Harga minyak melonjak pekan lalu ketika AS membunuh komandan militer Iran Qasem Soleimani dalam serangan udara di Baghdad. Lonjakan harga minyak WTI berlanjut melampaui level US$65 per barel setelah Iran melancarkan pembalasan.

Namun, kenaikan yang dibukukan minyak seketika meluncur ketika prospek perang antara kedua negara surut.

Kendati demikian, pihak Pentagon mengatakan masih terlalu dini untuk mengatakan apa yang akan dilakukan Iran selanjutnya. Sky Arabia melaporkan serangan roket baru yang menargetkan Zona Hijau di Baghdad pada Kamis (9/1). Ini mencerminkan meningkatnya ketegangan politik di kawasan kaya minyak itu.

Sebuah roket juga menghujam daerah Fadhlan, dekat pangkalan udara Balad, yang menampung pasukan AS di Baghdad utara, lapor al-Sumaria News, mengutip seorang pejabat keamanan, seperti dilansir Bloomberg.

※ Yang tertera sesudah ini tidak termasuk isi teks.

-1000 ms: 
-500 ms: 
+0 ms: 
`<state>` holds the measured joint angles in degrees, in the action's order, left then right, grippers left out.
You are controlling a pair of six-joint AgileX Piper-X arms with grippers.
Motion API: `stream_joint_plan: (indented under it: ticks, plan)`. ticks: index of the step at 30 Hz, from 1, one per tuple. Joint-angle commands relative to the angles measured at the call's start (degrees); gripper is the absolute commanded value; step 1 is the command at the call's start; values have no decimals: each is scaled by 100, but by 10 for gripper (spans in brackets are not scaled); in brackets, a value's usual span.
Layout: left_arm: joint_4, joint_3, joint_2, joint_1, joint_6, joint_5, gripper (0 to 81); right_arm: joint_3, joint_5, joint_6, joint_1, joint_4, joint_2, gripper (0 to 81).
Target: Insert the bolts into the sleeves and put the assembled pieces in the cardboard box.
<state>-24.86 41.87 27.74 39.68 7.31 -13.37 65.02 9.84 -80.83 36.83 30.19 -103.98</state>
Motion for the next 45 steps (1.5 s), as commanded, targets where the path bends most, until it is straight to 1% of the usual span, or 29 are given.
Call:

Pergerakan minyak mentah WTI kontrak Februari 2020

Tanggal

Harga (US$/barel)

Perubahan

9/1/2020

59,56

-0,05 poin

8/1/2020

59,61

-3,09 poin

7/1/2020

62,70

-0,57 poin

Pergerakan minyak mentah Brent kontrak Maret 2020

Tanggal

Harga (US$/barel)

Perubahan

9/1/2020

65,37

-0,07 poin

8/1/2020

65,44

-2,83 poin

7/1/2020

68,27

-0,64 poin

Sumber: Bloomberg

Simak berita lainnya seputar topik artikel ini, di sini :

Harga Minyak
Editor : Mia Chitra Dinisari
Bisnis Indonesia bersama 3 media menggalang dana untuk membantu tenaga medis dan warga terdampak virus corona yang disalurkan melalui Yayasan Lumbung Pangan Indonesia (Rekening BNI: 200-5202-055).
Ayo, ikut membantu donasi sekarang! Klik Di Sini untuk info lebih lengkapnya.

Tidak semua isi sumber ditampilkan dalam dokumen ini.